Wednesday, December 31, 2008

New Year Resolutions

New year, new beginnings. Or so we like to hope. In actuality, (Insert percent of resolutions broken each year)% of resolutions are broken each year. I personally have never placed much stock in New Year's resolutions and have historically never made them.

Until last year, when I made the resolution to make some progress with my transition. And I have. Over the past year I started hormones, went to my first laser appointment, and came out to me parents. This year I'm making the same resolution to continue to make progress toward transitioning.

Of course this year I also suffered a bit of a set back when I quit my job. I had to stop hormones and cancel future laser treatments but I have never thought I would not restart both.

It's been two and a half months since I got my current job. It's only in the last couple of weeks that my paychecks have fallen so that I got one at a time that nothing need to be paid and I would get another before anything would need paying. Thus a 'free' check that I could use as I wish with no regrets. So I've decided to take this chance to restart hormones.

Crossposted to my personal journal gillian-y.livejournal.com/

Thursday, December 25, 2008

Merry Christmas

I just want to wish you and all of your family a Merry Christmas.



And to those reading this on Christmas morning..

Get off the computer and go spend time with your loved ones.

That is all. Infowhore out.

Wednesday, December 24, 2008

Trans Talk - Myth vs Fact

Transsexual Myth - Transsexuals hate their penis and can not be happy without gender reassignment surgery.

Trans* Fact - While this is true for some it isn't true for all, myself included. This myth comes from the fact that in order to be diagnosed with Gender Identity Disorder a transsexual is expected to feel this way.

Some do dislike their genitals and do require surgery to feel comfortable in their bodies. Others may feel that surgery is their ultimate goal but then once transitioned find that being excepted as a woman is what they really need. Still others never feel this but may bend the truth to get medical help in transitioning.

Years ago while first researching transsexuality I came across this myth and not knowing any better excepted it as fact and set myself back by years.

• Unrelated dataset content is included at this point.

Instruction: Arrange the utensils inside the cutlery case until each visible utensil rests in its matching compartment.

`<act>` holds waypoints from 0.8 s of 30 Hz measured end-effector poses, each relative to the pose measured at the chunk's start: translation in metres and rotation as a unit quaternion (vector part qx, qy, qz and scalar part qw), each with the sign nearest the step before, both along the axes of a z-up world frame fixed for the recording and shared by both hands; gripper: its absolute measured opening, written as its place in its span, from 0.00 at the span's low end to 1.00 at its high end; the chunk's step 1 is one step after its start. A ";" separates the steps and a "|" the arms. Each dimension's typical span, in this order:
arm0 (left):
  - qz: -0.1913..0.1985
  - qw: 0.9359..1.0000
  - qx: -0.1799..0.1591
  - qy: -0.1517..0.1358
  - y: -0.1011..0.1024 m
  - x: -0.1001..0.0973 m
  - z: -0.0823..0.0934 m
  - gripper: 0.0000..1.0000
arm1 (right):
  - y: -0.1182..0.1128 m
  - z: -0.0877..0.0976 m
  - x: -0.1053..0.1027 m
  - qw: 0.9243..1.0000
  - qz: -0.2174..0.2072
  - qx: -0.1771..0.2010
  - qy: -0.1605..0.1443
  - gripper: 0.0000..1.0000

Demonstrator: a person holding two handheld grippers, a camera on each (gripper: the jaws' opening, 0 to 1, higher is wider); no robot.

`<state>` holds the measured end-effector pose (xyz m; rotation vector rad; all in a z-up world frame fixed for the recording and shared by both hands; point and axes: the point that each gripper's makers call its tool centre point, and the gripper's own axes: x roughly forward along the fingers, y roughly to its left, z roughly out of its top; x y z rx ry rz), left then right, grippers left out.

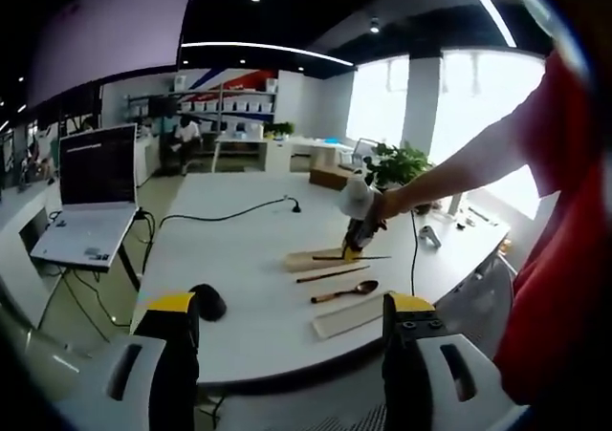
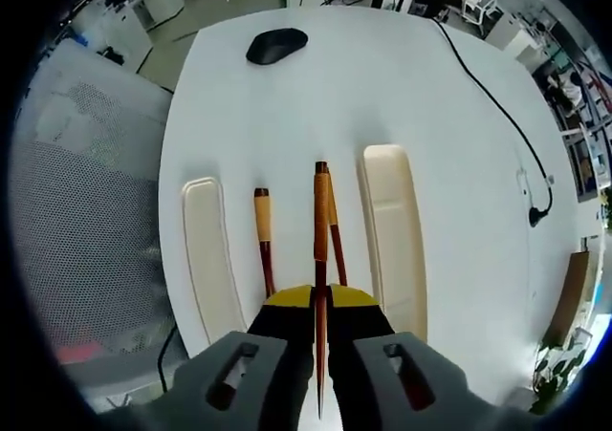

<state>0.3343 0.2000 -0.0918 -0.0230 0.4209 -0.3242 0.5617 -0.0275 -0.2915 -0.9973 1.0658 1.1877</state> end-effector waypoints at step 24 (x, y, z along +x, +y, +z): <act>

My thoughts at the time were something along the lines of, "Huh, I don't hate having a penis, so I'm not a transsexual."

I have since then read many transwomen's stories that have shown me that it's not about what's between your legs that matters. It's how you feel that's important. Feel like you're a woman but don't want to get rid of your penis. That's fine.

Sunday, December 21, 2008

Infowhore's Library - Kimya Dawson

Welcome back into the stacks.

This week I bring you some music. Specifically music by Kimya Dawson. The first song by Kimya I heard was 'I Like Giants.' It was on a friend's myspace page and as soon as I heard it I knew this singer was special. Kimya's songs are all personal to her. She loves people so much and it come through in her music. I have looked up at the stars and been humbled and felt small. I have been moved by her music.

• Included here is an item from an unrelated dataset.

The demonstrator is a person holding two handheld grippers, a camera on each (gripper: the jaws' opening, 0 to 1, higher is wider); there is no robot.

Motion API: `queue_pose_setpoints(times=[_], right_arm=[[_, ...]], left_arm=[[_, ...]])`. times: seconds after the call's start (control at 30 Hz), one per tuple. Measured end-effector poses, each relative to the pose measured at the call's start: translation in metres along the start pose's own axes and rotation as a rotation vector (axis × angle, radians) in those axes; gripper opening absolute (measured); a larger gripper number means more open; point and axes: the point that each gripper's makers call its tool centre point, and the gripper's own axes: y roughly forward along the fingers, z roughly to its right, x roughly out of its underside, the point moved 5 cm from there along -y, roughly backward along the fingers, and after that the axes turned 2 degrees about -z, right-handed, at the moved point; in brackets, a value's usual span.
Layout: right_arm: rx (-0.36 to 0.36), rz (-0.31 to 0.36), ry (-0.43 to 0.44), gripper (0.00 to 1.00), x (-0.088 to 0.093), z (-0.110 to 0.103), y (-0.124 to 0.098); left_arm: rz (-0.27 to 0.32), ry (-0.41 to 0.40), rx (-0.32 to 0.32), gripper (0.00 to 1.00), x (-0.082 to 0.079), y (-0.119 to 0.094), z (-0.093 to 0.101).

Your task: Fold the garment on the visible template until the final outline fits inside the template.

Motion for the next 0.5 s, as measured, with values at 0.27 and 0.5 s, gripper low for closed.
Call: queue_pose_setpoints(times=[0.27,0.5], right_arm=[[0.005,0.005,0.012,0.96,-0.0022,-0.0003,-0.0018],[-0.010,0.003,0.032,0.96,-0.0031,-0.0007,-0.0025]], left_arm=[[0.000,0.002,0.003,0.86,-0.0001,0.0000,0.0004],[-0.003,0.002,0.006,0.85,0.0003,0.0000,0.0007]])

These are eleven of my favorite Kimya songs. Enjoy.



Friday, December 19, 2008

Random Youtubery

Oh, dear. It's Friday and my internet column is no where to be found. So I'm doing a little bit of random Youtubery.

First up is a video entitled 'Probably the Funniest Cat Video You'll Ever See.' It is as the title suggests chocked full of cats being funny. Basically three minutes and twelve seconds of cat clips set to a rocking music score. Check it out and I dare you to not smile at least once.




Next up is another video that tickles my funny bone but from the geeky side. This vid is a spoof of a scene from the movie The Dark Knight. If you haven't seen the movie don't worry there's nothing spoilerific about it. Now the set up: the Joker has been caught by the police and is being held in an interrogation room. Batman has broken/been let into the room and is now questioning the Joker using his 'Batman voice.' Enjoy :)



That's all for now. I will try to post the column I missed this weekend.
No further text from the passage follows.